__What this task involves__
Output, word for word and without pictures, the lines from the one containing "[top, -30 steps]" through the final line of the listing below.

__Data excerpt__
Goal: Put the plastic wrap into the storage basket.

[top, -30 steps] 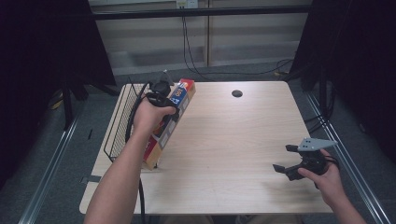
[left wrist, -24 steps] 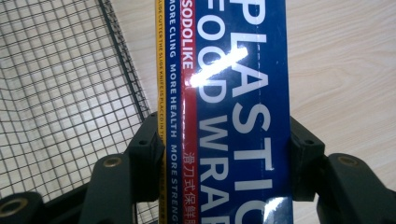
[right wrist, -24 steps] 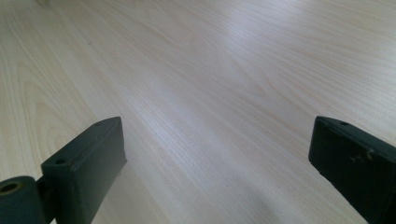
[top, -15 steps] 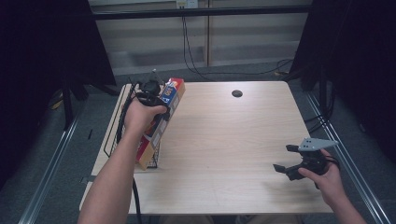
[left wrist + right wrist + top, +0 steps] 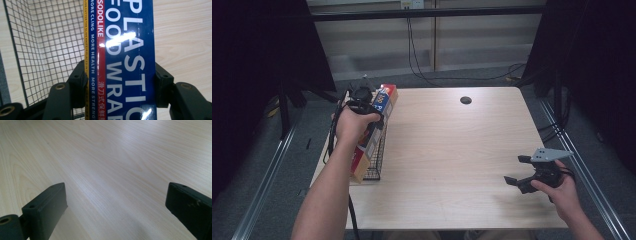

__Reply__
[top, -30 steps] 
[left wrist, -24 steps] 
[right wrist, -24 steps] 
[top, -15 steps] 
[left wrist + right wrist + top, +0 steps] 

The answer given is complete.